$$x_1=\arccos\left(\frac{3}{5}\right)+\arccos\left(\frac{2\sqrt{2}}{3}\right)$$
$$x_2=\arcsin\left(\frac{3}{5}\right)+\arcsin\left(\frac{2\sqrt{2}}{3}\right)$$ We have to find which is greater among $x_1$ and $x_2$
If we add both we get $$x_1+x_2=\pi$$ If we use formulas we get
$$x_1=\arccos\left(\frac{6\sqrt{2}-4}{15}\right)$$ and
$$x_2=\arcsin\left(\frac{3+8\sqrt{2}}{15}\right)$$
but how to compare now?
We have
$$\frac{3}{5} > \frac{1}{2} \implies \arcsin \frac{3}{5} > \arcsin \frac{1}{2} = \frac{\pi}{6}$$
and
$$\frac{2\sqrt{2}}{3} > \frac{\sqrt{3}}{2} \implies \arcsin \frac{2\sqrt{2}}{3} > \arcsin \frac{\sqrt{3}}{2} = \frac{\pi}{3},$$
hence
$$x_2 > \frac{\pi}{6} + \frac{\pi}{3} = \frac{\pi}{2}.$$
(I'm going to do this in degrees rather than radians as this is very intuitive about right triangles).

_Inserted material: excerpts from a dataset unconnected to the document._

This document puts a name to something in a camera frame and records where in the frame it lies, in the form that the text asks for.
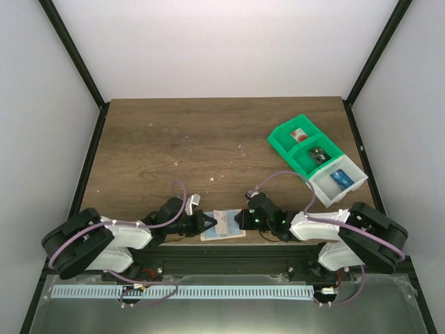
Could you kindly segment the beige leather card holder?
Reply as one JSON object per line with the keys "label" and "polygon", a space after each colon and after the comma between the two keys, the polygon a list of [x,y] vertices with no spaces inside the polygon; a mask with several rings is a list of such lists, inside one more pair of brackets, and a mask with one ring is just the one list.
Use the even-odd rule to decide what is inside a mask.
{"label": "beige leather card holder", "polygon": [[240,209],[205,212],[207,216],[215,219],[217,224],[203,232],[200,235],[200,241],[216,241],[245,237],[246,231],[241,230],[234,219],[240,212]]}

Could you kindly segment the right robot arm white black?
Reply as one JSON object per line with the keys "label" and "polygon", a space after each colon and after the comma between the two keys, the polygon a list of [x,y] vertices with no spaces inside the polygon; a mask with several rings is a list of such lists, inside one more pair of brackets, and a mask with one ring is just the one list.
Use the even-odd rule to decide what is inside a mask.
{"label": "right robot arm white black", "polygon": [[327,271],[366,266],[392,274],[405,260],[407,230],[364,202],[350,209],[308,213],[284,211],[265,193],[254,193],[234,220],[242,230],[271,232],[283,242],[320,241],[316,262]]}

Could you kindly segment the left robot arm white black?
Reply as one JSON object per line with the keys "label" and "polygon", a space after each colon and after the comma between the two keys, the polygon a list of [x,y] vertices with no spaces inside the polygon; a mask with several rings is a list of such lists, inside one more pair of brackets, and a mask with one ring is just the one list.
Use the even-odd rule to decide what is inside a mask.
{"label": "left robot arm white black", "polygon": [[41,241],[49,268],[67,280],[84,271],[123,273],[134,263],[132,251],[162,244],[170,234],[195,237],[217,220],[196,209],[200,197],[170,198],[140,221],[117,221],[87,208],[55,228]]}

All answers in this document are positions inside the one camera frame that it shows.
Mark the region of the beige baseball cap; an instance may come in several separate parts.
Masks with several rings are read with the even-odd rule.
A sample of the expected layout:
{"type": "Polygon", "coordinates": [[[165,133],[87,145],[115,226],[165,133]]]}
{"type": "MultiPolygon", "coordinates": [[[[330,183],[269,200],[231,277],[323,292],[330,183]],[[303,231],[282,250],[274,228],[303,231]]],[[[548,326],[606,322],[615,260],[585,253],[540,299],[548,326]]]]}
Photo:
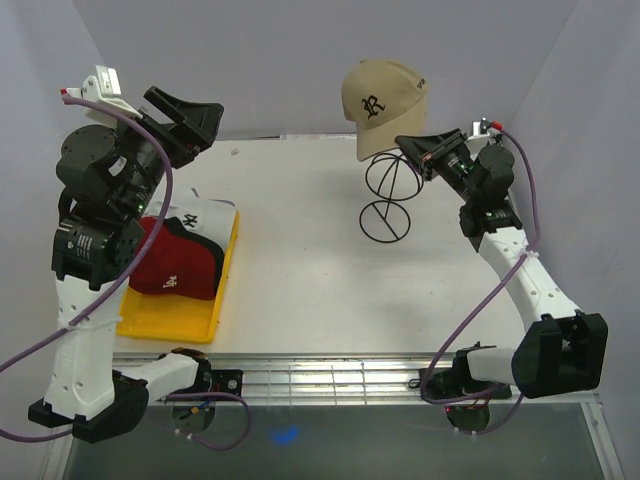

Obviously if $\theta = \arccos \frac ah$ then $\theta$ represents an angle of a right triangle with adjacent side $a$ and hypotenuse $h$ (and opposite side $o = \sqrt {h^2 - a^2}$). So $\arcsin \frac ah = 90 - \theta$, the other angle of the same triangle where the side $a$ is now opposite rather than adjacent side.
[These are the triangles with sides $3,4,5$ and with sides $1, 2\sqrt{2}, 3$.]
So if $x <:> \frac{\sqrt{2}}{2}$ then $\arccos x = 45 \pm \phi$ for some positive angle $\phi$ and $\arcsin x = 45 \mp \phi$. (Draw a picture. It is obvious.)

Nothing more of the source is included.